**The problem**
Would you copy every line of the listing below that includes the word "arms"?

**Entries provided**
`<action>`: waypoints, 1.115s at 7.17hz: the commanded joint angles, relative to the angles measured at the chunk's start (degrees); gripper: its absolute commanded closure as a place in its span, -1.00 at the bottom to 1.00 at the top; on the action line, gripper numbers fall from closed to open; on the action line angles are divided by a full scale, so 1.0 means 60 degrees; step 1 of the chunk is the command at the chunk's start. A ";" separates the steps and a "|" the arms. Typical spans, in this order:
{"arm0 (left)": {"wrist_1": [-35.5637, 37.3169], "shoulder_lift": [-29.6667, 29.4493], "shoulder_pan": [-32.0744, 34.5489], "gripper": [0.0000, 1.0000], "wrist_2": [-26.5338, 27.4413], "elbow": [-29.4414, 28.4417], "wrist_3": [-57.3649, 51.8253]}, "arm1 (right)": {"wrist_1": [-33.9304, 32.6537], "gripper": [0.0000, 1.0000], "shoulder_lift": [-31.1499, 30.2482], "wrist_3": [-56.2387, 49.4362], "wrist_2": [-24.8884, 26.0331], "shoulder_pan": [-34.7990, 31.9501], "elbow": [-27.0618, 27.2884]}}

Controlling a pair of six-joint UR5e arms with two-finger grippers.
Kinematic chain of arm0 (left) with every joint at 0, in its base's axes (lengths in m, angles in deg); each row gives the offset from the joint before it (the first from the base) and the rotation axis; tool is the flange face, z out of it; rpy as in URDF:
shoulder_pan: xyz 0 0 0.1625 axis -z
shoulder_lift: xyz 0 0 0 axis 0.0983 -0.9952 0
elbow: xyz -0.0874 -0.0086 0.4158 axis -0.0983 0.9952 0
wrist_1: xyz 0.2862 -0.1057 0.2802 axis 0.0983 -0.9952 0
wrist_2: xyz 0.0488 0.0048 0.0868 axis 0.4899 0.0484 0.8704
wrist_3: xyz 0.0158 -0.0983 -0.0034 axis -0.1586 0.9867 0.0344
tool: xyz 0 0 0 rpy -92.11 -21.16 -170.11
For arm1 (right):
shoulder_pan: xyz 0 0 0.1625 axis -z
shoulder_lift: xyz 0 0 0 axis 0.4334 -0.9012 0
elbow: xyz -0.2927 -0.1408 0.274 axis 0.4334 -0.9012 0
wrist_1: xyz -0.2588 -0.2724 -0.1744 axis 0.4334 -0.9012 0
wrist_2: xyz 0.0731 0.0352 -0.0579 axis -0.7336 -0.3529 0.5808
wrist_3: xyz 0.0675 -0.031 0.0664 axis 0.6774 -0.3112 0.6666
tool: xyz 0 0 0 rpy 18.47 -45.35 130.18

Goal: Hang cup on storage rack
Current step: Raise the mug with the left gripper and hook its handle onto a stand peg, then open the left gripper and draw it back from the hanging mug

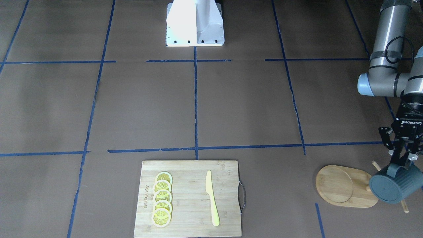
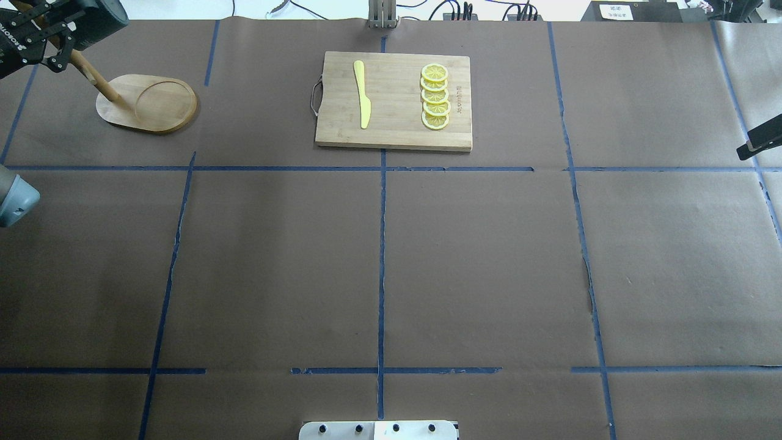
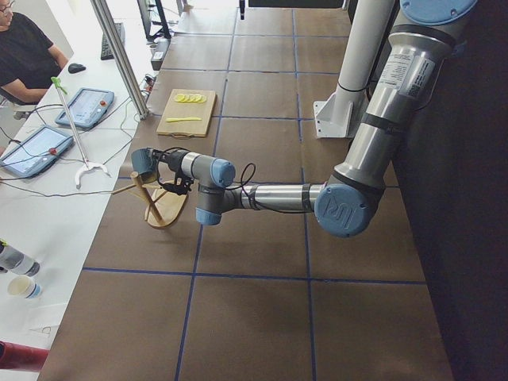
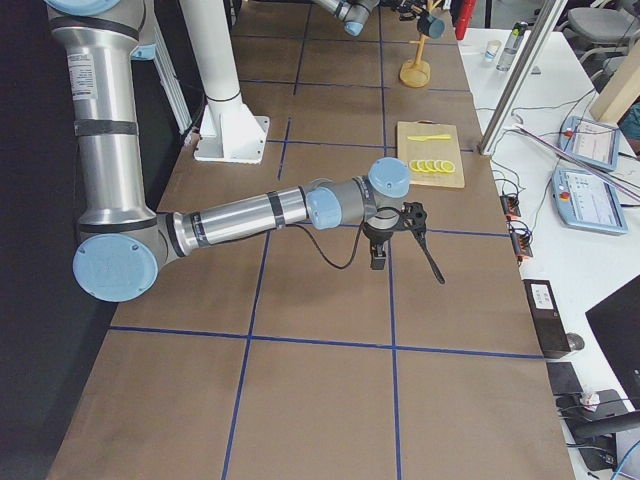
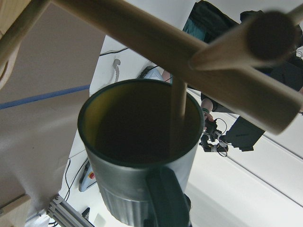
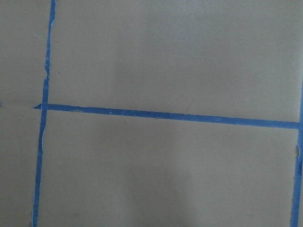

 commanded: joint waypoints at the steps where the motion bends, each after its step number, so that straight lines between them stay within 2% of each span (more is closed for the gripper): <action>1: -0.0001 0.0001 0.0000 0.54 -0.0024 -0.0059 0.0002 | 0.0000 -0.99 0.0000 0.0015 0.0011 0.0000 0.0000; 4: -0.0176 0.0205 0.0000 0.43 -0.0024 -0.0074 0.0002 | 0.0000 -0.99 0.0014 0.0015 0.0011 0.0000 0.0000; 5: -0.0177 0.0206 -0.0015 0.27 -0.0024 -0.0074 -0.0013 | 0.0000 -0.99 0.0015 0.0015 0.0011 0.0000 0.0000; 6: -0.0177 0.0220 -0.0029 -0.61 -0.0024 -0.0103 -0.0013 | 0.0000 -0.99 0.0015 0.0029 0.0011 0.0000 0.0000; 7: -0.0177 0.0220 -0.0029 -1.00 -0.0024 -0.0147 -0.0027 | 0.0000 -0.99 0.0015 0.0029 0.0011 0.0000 0.0000; 8: -0.0177 0.0249 -0.0029 -1.00 -0.0024 -0.0133 -0.0085 | 0.0000 -0.99 0.0015 0.0058 0.0011 0.0000 0.0000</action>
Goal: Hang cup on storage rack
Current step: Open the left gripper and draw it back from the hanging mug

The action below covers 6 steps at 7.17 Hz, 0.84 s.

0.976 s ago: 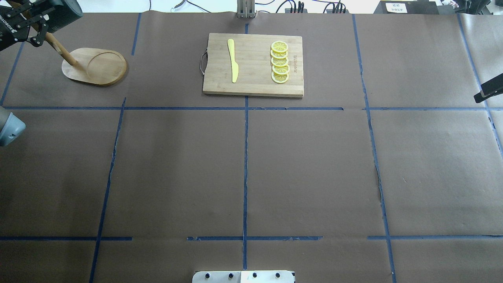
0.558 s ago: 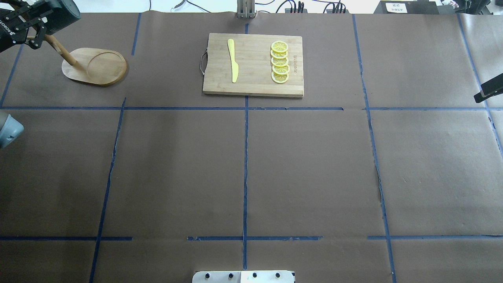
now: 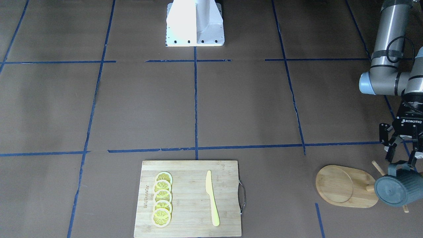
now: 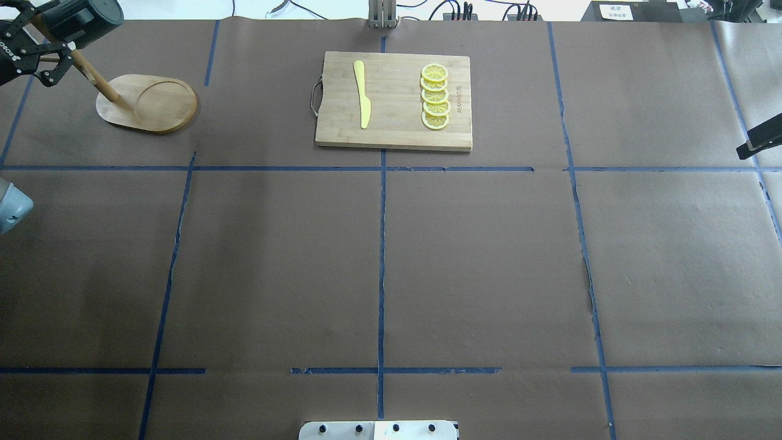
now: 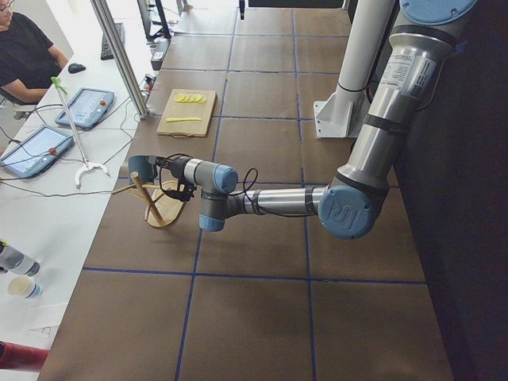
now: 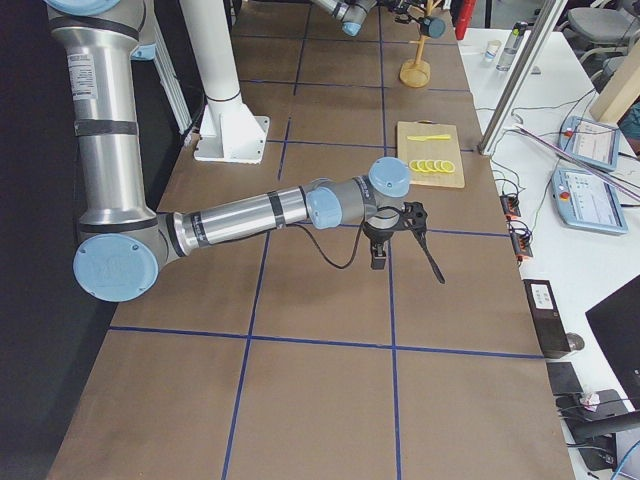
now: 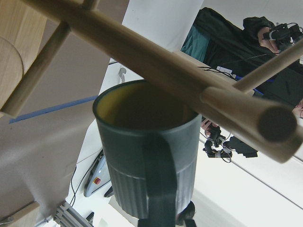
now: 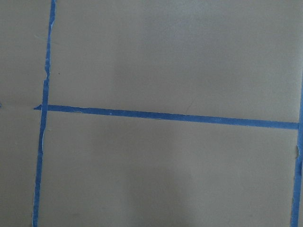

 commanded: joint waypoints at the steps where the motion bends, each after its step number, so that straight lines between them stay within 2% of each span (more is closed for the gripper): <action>1: -0.0146 0.0168 -0.0003 -1.00 -0.0029 0.0038 -0.0092 | 0.0000 -0.99 0.0015 0.0024 0.0000 0.0000 0.0000; 2: -0.0771 0.0431 0.0012 -1.00 -0.0479 0.0082 -0.0876 | 0.0000 -0.99 0.0030 0.0024 0.0000 0.0000 0.0000; 3: -0.1024 0.0535 0.0041 -1.00 -0.1383 0.0286 -0.2247 | 0.0000 -0.99 0.0030 0.0024 -0.0014 0.0000 0.0000; 4: -0.1070 0.1377 0.0041 -1.00 -0.1551 0.0853 -0.4175 | 0.0000 -0.99 0.0044 0.0038 -0.0015 0.0000 0.0000; 5: -0.1056 0.1937 0.0041 -1.00 -0.1567 0.1033 -0.6587 | 0.0000 -0.99 0.0045 0.0009 0.0000 0.0000 -0.0014; 6: -0.1055 0.2276 0.0070 -1.00 -0.1553 0.1107 -0.8134 | 0.0000 -0.99 0.0045 0.0024 -0.0014 0.0000 0.0029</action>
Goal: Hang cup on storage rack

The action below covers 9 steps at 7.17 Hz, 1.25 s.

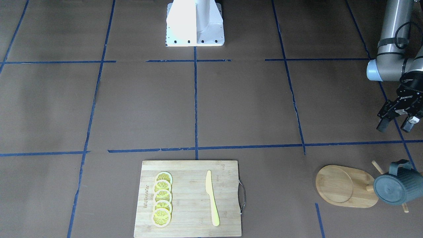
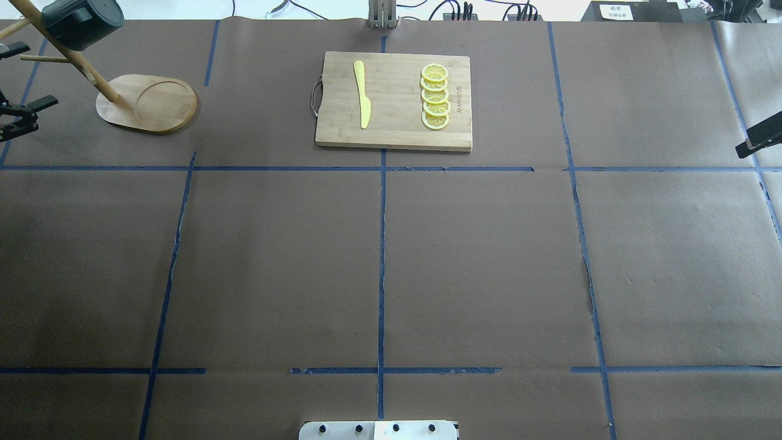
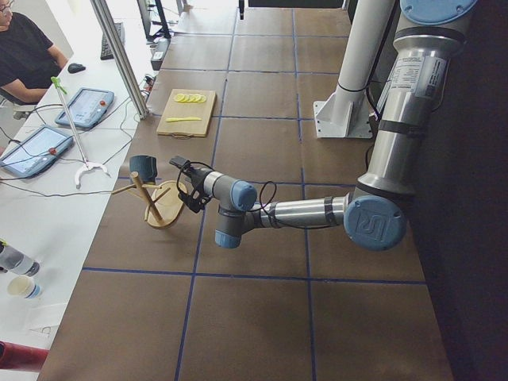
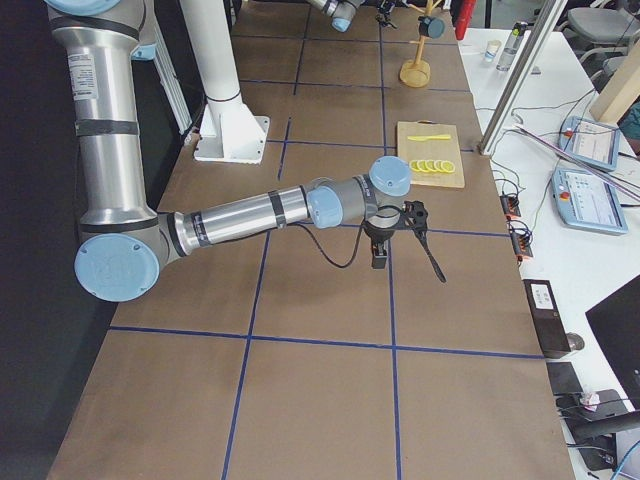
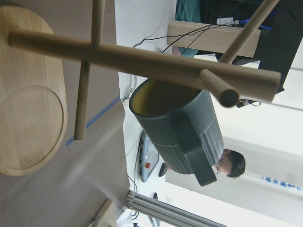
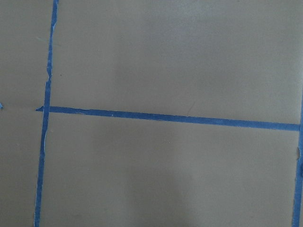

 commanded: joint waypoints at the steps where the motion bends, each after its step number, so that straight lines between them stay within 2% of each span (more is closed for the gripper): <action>1: 0.0026 0.0731 0.0397 -1.00 0.0022 0.0167 -0.3758 | 0.0000 -0.99 -0.0012 -0.0114 0.0051 0.0000 0.0042; 3: 0.0782 0.1054 0.0897 -1.00 0.0023 0.0123 -0.7548 | 0.0014 -0.99 -0.0012 -0.0144 0.0066 -0.0015 0.0071; 6: 0.3268 0.1245 0.1176 -0.99 -0.0064 0.0151 -1.2473 | -0.0073 -0.99 -0.0406 -0.0391 0.0096 -0.0539 0.0072; 7: 0.4395 0.1144 0.1250 -0.99 -0.0079 0.0167 -1.3143 | -0.0146 -0.99 -0.0509 -0.0408 0.0096 -0.0687 0.0042; 8: 0.4856 0.1157 0.1584 -0.98 -0.0167 0.0167 -1.3715 | -0.0132 -0.99 -0.0814 -0.0770 0.0168 -0.0746 0.0028; 9: 0.6006 0.1114 0.2008 -0.96 -0.0777 0.0181 -1.4794 | -0.0146 -0.99 -0.1151 -0.1412 0.0154 -0.1066 -0.0016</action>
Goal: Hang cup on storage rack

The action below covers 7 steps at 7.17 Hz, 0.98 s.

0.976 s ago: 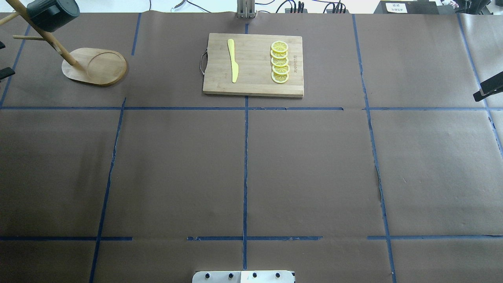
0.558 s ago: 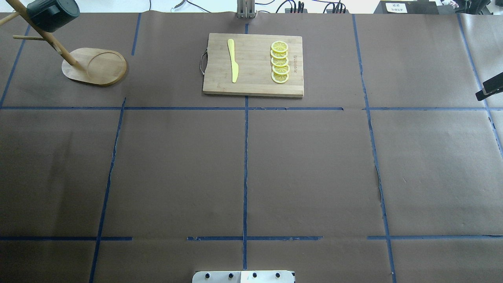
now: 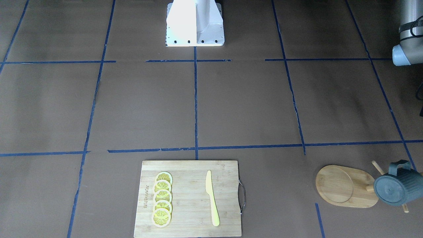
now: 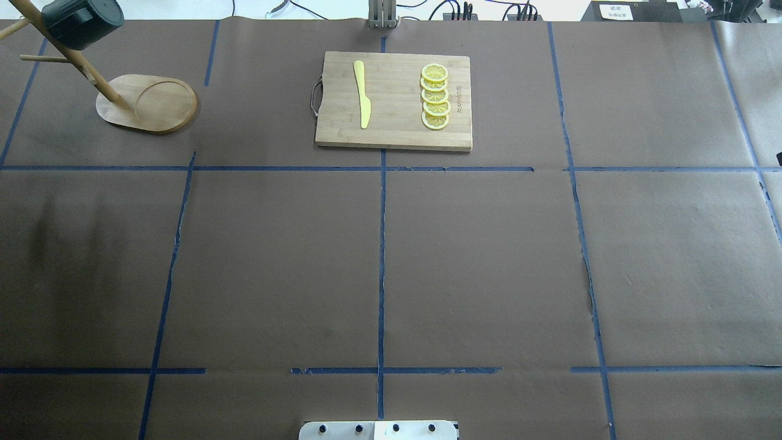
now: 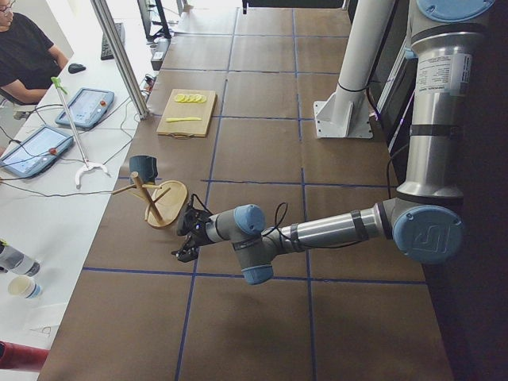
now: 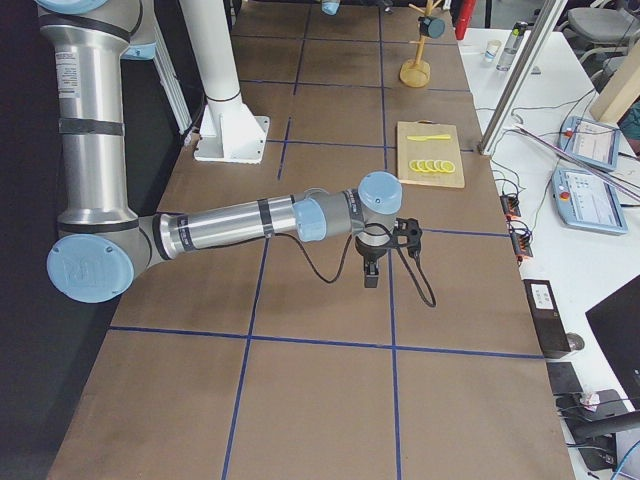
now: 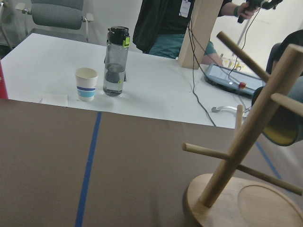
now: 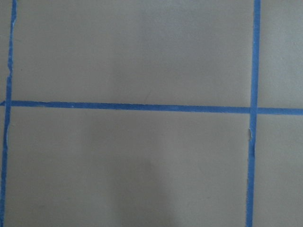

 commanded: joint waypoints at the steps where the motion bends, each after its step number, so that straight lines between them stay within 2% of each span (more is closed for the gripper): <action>1: 0.2180 -0.0108 0.1359 -0.95 -0.1933 0.0116 -0.2061 | 0.0013 -0.99 -0.0631 -0.0812 0.0027 -0.0417 -0.0057; 2: 0.3496 -0.0515 0.2282 -0.95 -0.3688 0.0204 -0.2244 | -0.0002 -0.99 -0.0735 -0.1133 0.0172 -0.0491 -0.0376; 3: 0.4741 -0.0693 0.2726 -0.94 -0.4880 0.0379 -0.2289 | 0.0100 -0.99 -0.0852 -0.1281 0.0087 -0.0724 -0.0902; 4: 0.5696 -0.0666 0.2556 -0.94 -0.5428 0.0772 -0.2348 | 0.0101 -0.99 -0.0868 -0.1283 0.0100 -0.0784 -0.0907; 5: 0.6576 -0.0564 0.2439 -0.90 -0.6057 0.1008 -0.3248 | 0.0101 -0.99 -0.0868 -0.1326 0.0100 -0.0857 -0.0907; 6: 0.8325 -0.0549 0.2322 -0.77 -0.6194 0.1460 -0.4373 | 0.0101 -1.00 -0.0883 -0.1457 0.0100 -0.0887 -0.0936; 7: 0.9894 -0.0563 0.2103 -0.80 -0.5964 0.2103 -0.5110 | 0.0101 -1.00 -0.0897 -0.1618 0.0057 -0.0902 -0.0922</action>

**Answer**
`<action>`: waypoints, 1.115s at 7.17hz: the commanded joint angles, relative to the angles measured at the chunk's start (degrees); gripper: its absolute commanded closure as a place in its span, -1.00 at the bottom to 1.00 at the top; on the action line, gripper numbers fall from closed to open; on the action line angles are divided by a full scale, so 1.0 means 60 degrees; step 1 of the chunk is the command at the chunk's start. A ";" separates the steps and a "|" the arms. Typical spans, in this order:
Controlling a pair of six-joint UR5e arms with two-finger grippers.

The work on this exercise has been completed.